It’s time to give him a full pardon
The Hill BY CLIFF MALONEY, OPINION CONTRIBUTOR
It’s been seven years since Edward Snowden rocked the world, and in America the ground is shaking once again.
In a promising turn of events, headlines have seen an unprecedented outpouring of support for Snowden from high-ranking American officials. In a press conference Saturday, President Trump stated that he is “going to take a look at [Snowden’s case] very strongly.” Sen. Rand Paul (R-Ky.) and two sitting members of Congress, Reps. Justin Amash (L-Mich.) and Thomas Massie (R-Ky.), have also taken to Twitter to support the whistleblower. Equally encouraging is how swiftly all of this has drawn the ire of Rep. Liz Cheney (R-Wyo.); in my own experience, when you’ve angered someone with the surname Cheney, you’ve probably done something right.
It is an addictive tendency in politics to feel a sense of history about what it is one is fighting for.
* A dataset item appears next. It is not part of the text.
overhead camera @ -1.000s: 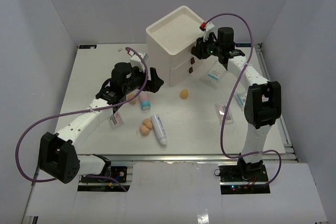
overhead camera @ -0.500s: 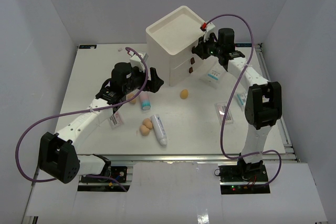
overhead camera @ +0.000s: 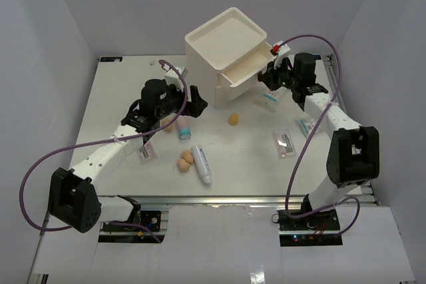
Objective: Organize the makeup
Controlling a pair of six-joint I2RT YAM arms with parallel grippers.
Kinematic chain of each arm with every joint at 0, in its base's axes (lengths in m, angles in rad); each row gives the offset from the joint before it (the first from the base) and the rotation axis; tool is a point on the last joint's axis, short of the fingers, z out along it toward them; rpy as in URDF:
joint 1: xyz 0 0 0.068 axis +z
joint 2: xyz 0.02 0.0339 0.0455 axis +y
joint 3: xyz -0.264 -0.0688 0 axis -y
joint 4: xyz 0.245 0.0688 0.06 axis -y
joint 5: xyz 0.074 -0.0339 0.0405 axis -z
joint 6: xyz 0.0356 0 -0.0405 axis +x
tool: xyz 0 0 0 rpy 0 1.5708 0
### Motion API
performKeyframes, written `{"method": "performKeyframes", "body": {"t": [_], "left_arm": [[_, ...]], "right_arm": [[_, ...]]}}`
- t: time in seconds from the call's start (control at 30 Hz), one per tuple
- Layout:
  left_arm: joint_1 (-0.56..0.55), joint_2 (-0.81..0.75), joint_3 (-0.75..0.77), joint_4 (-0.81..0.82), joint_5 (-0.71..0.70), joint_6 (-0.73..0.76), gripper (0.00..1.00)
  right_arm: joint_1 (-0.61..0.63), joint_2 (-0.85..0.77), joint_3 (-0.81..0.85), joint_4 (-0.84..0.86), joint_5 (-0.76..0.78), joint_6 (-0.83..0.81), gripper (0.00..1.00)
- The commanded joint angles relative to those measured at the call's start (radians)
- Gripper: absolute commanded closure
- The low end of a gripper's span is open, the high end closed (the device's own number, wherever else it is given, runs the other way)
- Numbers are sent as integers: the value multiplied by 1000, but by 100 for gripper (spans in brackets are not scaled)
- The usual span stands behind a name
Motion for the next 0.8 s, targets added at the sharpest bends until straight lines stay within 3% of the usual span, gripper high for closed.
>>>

Everyone wants to believe that their heroes from ages past are smiling down on them while simultaneously rolling in their graves at the sight of whatever the opposition is doing. But the fact of the matter is that the vast network of scandal-ridden government agencies, clandestine secret courts, and diabolically unconstitutional statutes trying to destroy Snowden hails from a particularly dark, shameful chapter of America’s past.
Snowden stands accused of violating the Espionage Act of 1917, championed by then-President Woodrow Wilson. Passed just two months after America’s entrance into World War I, the law sought to silence criticism of the war effort and crush dissent within the ranks of the armed forces. In his State of the Union address just two years earlier, Wilson begged Congress to pass it, declaring, “Such creatures of passion, disloyalty, and anarchy must be crushed out… they are infinitely malignant, and the hand of our power should close over them at once.”
Now the law has withstood over a century of criticism and legal challenges from civil liberties advocates, and the misery it has inflicted on countless Americans has proven painfully obvious. In 1918, antiwar activist Charles Schenck was arrested for distributing flyers encouraging men to resist the draft. That same year, socialist Eugene V. Debs was sentenced to ten years in prison, deprived of his citizenship, and disenfranchised for life over nothing more than a speech he made criticizing the war. In January 1919, however, the Supreme Court dealt a devastating blow to freedom of speech by concluding that neither’s arrest constituted a violation of the First Amendment.